The following article was originally published in the spring issue of Centrum's Experience magazine. Chris Abani's workshop is sold out, at this point, but he will be giving a reading from new work at the Joseph F. Wheeler Theater on Friday, July 18, at 7:30 pm. The reading is free. Follow this link for more information about the 2008 Port Townsend Writers' Conference.
"If you want to get at the molten heart of contemporary fiction, Chris Abani is the starting point."
—Dave Eggers
Here is a legend—a true one—that surrounds Nigerian-born author Chris Abani. In late 1985, after the publication of his first novel at the age of sixteen, a political thriller entitled “Masters of the Board,” he was arrested for trying to overthrow the Nigerian government.
This novel, although written at such an early age, wasn’t even Abani’s first publication. At the age of ten he’d won a writing competition for eighteen-year-olds, rolling down the aisle “like a little round basketball” to claim his prize.

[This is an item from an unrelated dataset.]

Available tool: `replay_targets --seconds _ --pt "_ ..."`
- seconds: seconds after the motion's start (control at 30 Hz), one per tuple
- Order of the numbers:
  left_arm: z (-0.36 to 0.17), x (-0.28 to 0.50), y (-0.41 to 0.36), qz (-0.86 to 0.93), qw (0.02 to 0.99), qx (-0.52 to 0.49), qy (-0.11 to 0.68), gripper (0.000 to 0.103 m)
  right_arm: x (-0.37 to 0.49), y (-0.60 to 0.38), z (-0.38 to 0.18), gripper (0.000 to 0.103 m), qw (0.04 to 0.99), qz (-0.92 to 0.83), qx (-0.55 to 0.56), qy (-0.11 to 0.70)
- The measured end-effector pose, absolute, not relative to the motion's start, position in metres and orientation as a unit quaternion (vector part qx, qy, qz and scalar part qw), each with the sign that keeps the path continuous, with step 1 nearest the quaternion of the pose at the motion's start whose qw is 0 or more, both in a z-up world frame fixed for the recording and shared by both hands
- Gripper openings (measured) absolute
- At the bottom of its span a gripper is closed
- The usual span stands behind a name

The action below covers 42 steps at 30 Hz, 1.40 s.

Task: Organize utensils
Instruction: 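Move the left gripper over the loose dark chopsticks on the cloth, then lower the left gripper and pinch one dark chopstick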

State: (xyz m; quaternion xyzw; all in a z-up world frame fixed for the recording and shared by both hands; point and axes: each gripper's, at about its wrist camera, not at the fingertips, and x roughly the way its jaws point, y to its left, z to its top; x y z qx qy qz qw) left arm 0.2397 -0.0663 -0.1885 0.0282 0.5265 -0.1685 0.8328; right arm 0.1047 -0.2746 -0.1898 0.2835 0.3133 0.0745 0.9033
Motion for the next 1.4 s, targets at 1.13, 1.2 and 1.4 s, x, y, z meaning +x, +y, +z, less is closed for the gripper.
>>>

“The shock on people’s faces brought home to me the impact that writing could have,” Abani says. “In the Nigeria of the time, it was considered that one shouldn’t write until their education was finished, usually in their late twenties or early thirties. But here was this child who wanted to write.”
Born at the beginning of the Nigerian civil war, Abani fled with his family during the conflict and didn’t return to the country until 1970, at the age of five. Known abroad as the Biafran War, the Nigerian civil war featured genocide against the Igbo language group—and other eastern Nigerian language groups—by the state of Nigeria. Millions of Igbo were killed.
After the war, the family moved back to land that had been held by the Igbo rebels, and Chris Abani grew up among “the detritus of war: burned-out tanks squatting in the middle of soccer fields, live grenades getting passed around in school, people hanging themselves because of what they had done.”
The government discouraged the teaching of the civil war in the schools, not wanting the eastern Nigerian youth to re-foment the revolution. Abani only learned the recent history of his own country from a Pakistani teacher, who, as part of a unit on the Jewish Holocaust, taught the Igbo genocide, as well.
Growing up surrounded by war, and drawn as he was to thrillers and comic books—“plus, I couldn’t play soccer well,” he says—Abani wrote his youthful spy thriller, in which neo-Nazis take over Nigeria to institute a Fourth Reich. In addition to international locations, the novel featured several national government buildings and locations.